→ Problem
Copy each line below that contains "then".
==================================================
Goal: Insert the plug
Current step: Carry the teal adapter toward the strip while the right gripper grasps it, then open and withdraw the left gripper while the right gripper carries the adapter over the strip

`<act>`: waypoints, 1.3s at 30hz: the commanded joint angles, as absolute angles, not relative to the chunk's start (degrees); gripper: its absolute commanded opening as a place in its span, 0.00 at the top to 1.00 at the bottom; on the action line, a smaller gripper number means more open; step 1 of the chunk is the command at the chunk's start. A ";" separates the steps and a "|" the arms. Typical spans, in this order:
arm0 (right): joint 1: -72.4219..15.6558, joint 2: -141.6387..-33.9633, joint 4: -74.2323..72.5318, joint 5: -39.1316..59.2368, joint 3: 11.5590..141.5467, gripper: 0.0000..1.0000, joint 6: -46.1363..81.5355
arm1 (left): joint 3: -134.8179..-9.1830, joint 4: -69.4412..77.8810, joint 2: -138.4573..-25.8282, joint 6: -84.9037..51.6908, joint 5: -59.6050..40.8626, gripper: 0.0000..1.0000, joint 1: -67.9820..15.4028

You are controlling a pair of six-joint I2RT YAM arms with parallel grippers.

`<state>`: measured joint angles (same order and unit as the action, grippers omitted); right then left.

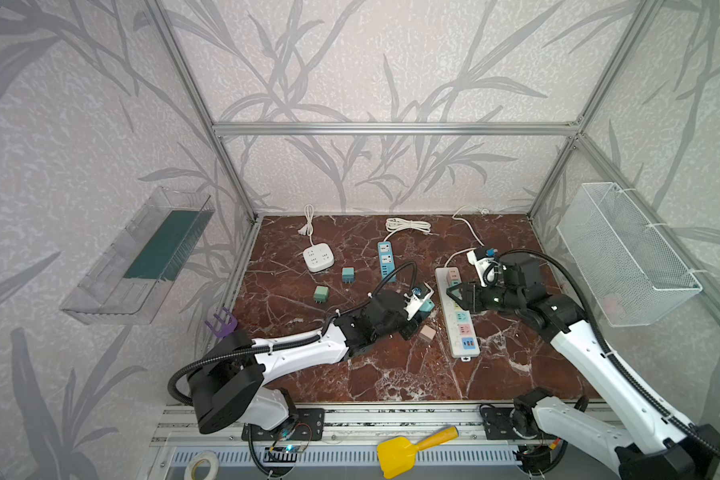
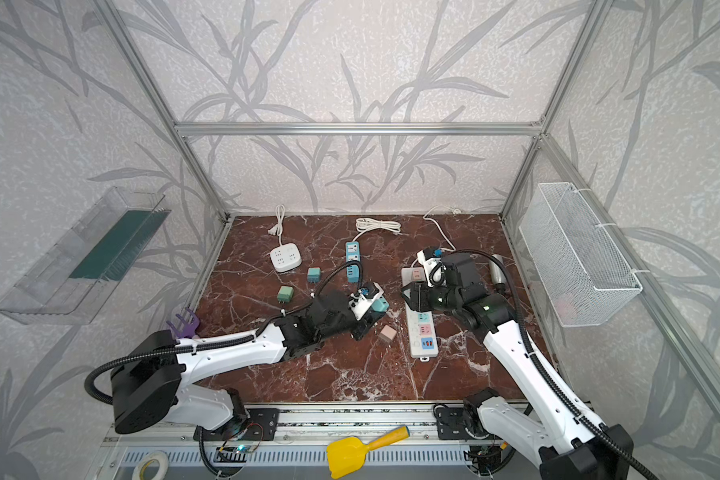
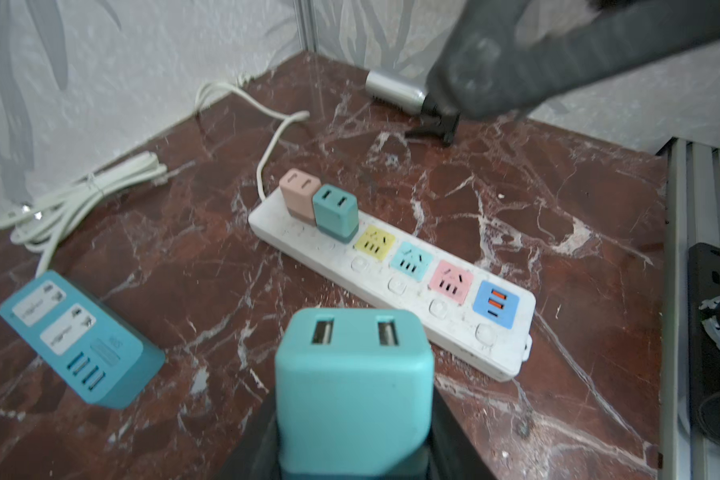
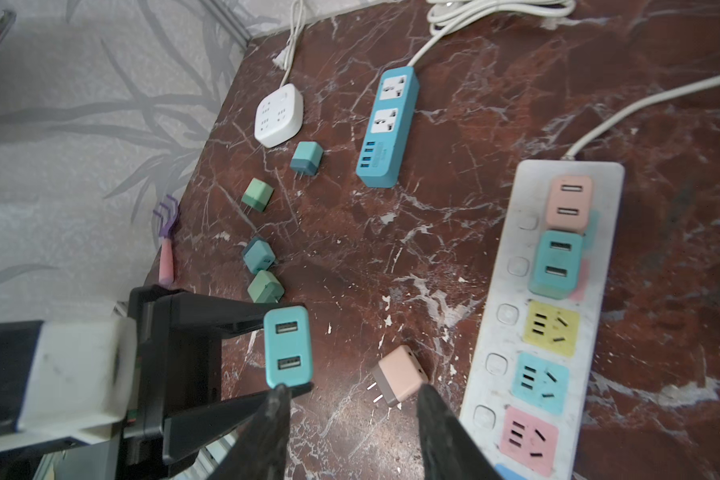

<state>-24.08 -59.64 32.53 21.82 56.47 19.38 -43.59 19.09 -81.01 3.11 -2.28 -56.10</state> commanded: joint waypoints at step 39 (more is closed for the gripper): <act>-31.46 -63.28 29.49 -8.56 53.16 1.00 12.66 | -40.07 41.91 -75.67 5.15 50.23 0.08 -58.90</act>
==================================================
→ Exercise output
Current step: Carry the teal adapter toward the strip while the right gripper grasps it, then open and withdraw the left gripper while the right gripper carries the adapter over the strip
`<state>`: measured joint angles (same order and unit as the action, grippers omitted); right then left.

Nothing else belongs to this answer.